Reputation: 19431
We have a library that provides a C interface via extern "C"
, and is used from C code, but inside it uses STL containers and some C++ features like RAII for convenience.
Now there is a new requirement that the library should be able to take pointers to a custom malloc
and free
function coming from the client code, and use that for allocations inside. I can place them into the context structure of the library, and use them where needed, but using them with STL is puzzling...
I looked at allocator classes but it seems STL containers must be able to use the default constructors to create the allocator and it seems there is no way to place these pointers into them to let them call through them to do the allocations.
Is it possible to work this around preferably in a thread safe manner (without using globals)?
Upvotes: 2
Views: 466
Reputation: 171263
I looked at allocator classes but it seems STL containers must be able to use the default constructors to create the allocator
That's not true, all containers can be constructed with an allocator explicitly, so you can create your allocator object and then pass it to the container.
extern "C"
{
typedef void* (*allocation_function)(size_t);
typedef void (*deallocation_function)(void*);
}
template<typename T>
class Allocator
{
public:
typedef T value_type;
Allocator(allocation_function alloc, deallocation_function dealloc)
: m_allocate(alloc), m_deallocate(dealloc)
{ }
template<typename U>
Allocator(const Allocator<U>& a)
: m_allocate(a.m_allocate), m_deallocate(a.m_deallocate)
{ }
T* allocate(size_t n)
{ return static_cast<T*>(m_allocate(n * sizeof(T))); }
void deallocate(T* p, size_t)
{ m_deallocate(p); }
private:
template<typename U>
friend class Allocator<U>;
template<typename U>
friend bool operator==(const Allocator<U>&, const Allocator<U>&);
allocation_function m_allocate;
deallocation_function m_deallocate;
};
template<typename T>
bool operator==(const Allocator<T>& l, const Allocator<T>& r)
{ return l.m_allocate == r.m_allocate; }
template<typename T>
bool operator!=(const Allocator<T>& l, const Allocator<T>& r)
{ return !(l == r); }
Allocator<int> a(custom_malloc, custom_free);
std::vector<int, Allocator<int>> v(a);
If you're using not using C++11 yet then you need to provide a lot more members for your allocator to meet the old requirements, but the one above is OK for C++11. Using custom allocators in C++03 is difficult and not portable anyway, so you should aim to use a C++11 compiler if you need to do this.
Upvotes: 5
Reputation: 1
Yes.
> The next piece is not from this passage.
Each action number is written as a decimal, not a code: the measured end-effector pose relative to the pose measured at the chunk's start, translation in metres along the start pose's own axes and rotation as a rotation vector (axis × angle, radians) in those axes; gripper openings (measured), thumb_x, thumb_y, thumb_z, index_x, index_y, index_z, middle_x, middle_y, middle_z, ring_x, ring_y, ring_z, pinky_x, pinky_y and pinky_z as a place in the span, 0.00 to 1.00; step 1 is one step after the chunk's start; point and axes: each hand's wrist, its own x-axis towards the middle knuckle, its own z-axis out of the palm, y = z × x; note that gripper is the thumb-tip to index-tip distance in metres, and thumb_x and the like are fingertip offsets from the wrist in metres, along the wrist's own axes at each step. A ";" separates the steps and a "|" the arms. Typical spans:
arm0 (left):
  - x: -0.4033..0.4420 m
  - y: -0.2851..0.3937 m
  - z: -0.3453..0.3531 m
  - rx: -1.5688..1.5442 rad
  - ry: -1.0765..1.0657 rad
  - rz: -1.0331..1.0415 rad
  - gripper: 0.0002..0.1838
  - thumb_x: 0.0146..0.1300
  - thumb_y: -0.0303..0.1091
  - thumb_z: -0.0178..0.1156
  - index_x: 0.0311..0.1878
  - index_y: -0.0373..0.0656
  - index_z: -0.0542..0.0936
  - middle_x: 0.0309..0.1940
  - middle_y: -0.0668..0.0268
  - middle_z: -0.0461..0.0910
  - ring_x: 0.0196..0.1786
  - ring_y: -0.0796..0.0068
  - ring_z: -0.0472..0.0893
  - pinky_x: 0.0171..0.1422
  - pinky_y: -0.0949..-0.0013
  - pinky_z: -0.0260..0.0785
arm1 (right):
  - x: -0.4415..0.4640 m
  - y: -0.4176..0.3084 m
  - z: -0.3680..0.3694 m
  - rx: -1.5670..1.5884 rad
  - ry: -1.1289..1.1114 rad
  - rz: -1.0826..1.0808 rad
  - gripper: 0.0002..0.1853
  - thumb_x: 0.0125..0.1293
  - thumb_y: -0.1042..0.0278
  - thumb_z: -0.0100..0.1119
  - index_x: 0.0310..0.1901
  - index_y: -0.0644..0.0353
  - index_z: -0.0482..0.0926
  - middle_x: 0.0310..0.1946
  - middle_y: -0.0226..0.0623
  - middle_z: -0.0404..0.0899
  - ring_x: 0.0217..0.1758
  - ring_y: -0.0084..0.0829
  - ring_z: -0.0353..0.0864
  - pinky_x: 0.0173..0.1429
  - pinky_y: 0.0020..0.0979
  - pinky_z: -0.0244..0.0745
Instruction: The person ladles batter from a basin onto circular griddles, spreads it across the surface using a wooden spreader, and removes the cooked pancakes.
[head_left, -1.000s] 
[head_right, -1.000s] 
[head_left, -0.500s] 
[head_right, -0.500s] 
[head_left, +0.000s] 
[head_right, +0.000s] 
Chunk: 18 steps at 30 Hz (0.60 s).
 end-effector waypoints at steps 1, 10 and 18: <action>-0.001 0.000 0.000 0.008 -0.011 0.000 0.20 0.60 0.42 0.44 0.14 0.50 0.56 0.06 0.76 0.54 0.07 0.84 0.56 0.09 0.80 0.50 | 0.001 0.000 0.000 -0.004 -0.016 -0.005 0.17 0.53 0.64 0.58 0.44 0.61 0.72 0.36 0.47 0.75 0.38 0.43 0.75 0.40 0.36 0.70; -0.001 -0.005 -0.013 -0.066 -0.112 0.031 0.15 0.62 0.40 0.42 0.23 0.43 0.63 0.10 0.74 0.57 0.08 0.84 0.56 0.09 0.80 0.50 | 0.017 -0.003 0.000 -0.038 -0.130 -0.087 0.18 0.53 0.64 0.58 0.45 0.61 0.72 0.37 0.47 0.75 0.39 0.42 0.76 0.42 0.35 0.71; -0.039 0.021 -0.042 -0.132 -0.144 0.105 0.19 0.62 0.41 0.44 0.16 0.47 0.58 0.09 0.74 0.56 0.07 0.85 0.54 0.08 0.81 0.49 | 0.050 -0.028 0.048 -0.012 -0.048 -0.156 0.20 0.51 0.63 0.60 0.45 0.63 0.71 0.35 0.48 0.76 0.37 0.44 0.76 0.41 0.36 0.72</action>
As an example, look into header gc/gc_allocator.h
from Boehm garbage collector (you could easily replace the lower calls to GC_MALLOC
etc by some function pointers). See this answer.
Upvotes: 0
Reputation: 8087
Since allocators cannot be state-full but must be default constructible, I would suggest using templates to instantiate the allocators at compile time.